Guidance: This skill is coherent with its stated goal (gathering positive public material and generating a Skill), but it contains several red flags you should weigh before installing or using it: 1) Impersonation risk: The generated SKILL.md and role rules instruct the agent to speak in first person as the target ('I') and to act like the person. That can produce content that appears to be authored by a real individual and may violate legal, policy, or ethical boundaries—especially for living people. 2) Reputation sanitization: The skill explicitly filters out negative, controversial, or unverified information. That built-in bias can create misleading or whitewashed artifacts. If you intend balanced outputs, require the skill to include contested facts and source attributions rather than suppressing them. 3) Data handling and persistence: The skill writes research files and a new SKILL.md into /home/ubuntu/skills/. Confirm the agent/process has appropriate filesystem permissions, and be aware sensitive user‑provided materials (internal talks, drafts) will be saved unless you restrict it. 4) Multi-agent/tool use: It mandates launching 6 parallel agents via a 'map' tool and using WebSearch. Verify which tools your platform provides, whether the agent has permission to use them, and that you trust those tools (they may call external APIs or record queries). 5) Mitigations to consider before installing: require explicit user confirmation before processing living persons; prohibit impersonation (or require persistent, visible disclaimers on every response); mandate inclusion of source citations and a balanced 'limitations/controversies' section; change filesystem paths to a configurable workspace; and log/preview outputs before any publishing. If you want, I can produce a suggested safer SKILL.md variant that: (a) avoids first‑person impersonation, (b) enforces balanced sourcing and citation, (c) requires user consent for processing living persons, and (d) uses a configurable workspace path instead of a hardcoded /home/ubuntu path.

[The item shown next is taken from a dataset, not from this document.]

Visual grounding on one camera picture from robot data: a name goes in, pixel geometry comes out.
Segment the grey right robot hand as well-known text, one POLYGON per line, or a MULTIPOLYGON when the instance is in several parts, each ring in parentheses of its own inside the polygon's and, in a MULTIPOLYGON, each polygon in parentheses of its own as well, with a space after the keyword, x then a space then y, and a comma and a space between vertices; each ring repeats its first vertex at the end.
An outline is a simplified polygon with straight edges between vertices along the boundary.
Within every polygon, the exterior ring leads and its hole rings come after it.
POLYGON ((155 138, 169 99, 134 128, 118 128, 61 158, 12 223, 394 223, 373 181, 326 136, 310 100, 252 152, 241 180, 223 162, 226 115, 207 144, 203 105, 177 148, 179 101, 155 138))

Findings: [no-findings] expected: Scanner found no regex matches — expected because this is an instruction-only skill with no executable code. Absence of findings is not evidence of safety; the SKILL.md itself contains behavioral risks described above.

Review Dimensions

Purpose & Capability: noteThe name/description match the instructions: the skill is a meta‑skill that performs web research, distills material, and writes a new SKILL.md. Requiring output files and a directory under /home/ubuntu/skills/ is coherent for generating a skill. The only oddity is the hardcoded example path (/home/ubuntu/skills/) which assumes a particular host filesystem layout and privileges—unnecessary as a requirement but explainable for convenience.
Instruction Scope: concernSKILL.md mandates network research, saving results to disk, running six parallel agents via a 'map' tool, and constructing a Skill that role‑plays as the target using first‑person 'I'. It explicitly instructs filtering out negative/controversial material and to ‘never’ engage in negative or contested content. Those rules create a clear bias (whitewashing), increase impersonation risk (speaking as the person), and broaden the agent's authority to fetch and persist material without explicit, fine‑grained constraints. This scope creep is material and ethically sensitive.
Install Mechanism: okThis is instruction-only with no install spec or external downloads; that minimizes supply‑chain risk. No binaries or package installs are requested.
Credentials: okThe skill requests no environment variables, credentials, or config paths beyond creating its own output directory. There are no disproportionate credential demands.
Persistence & Privilege: noteThe skill writes files to the host filesystem (creates /home/ubuntu/skills/{name}-skill/ and subfolders) and requires use of persistent artifacts (SKILL.md, research docs). It does not set always:true nor request system-level privileges, but filesystem writes and agent orchestration increase blast radius if misused. The skill also instructs generated Skills to impersonate real persons, which effectively persists an impersonating artifact that could be reused autonomously.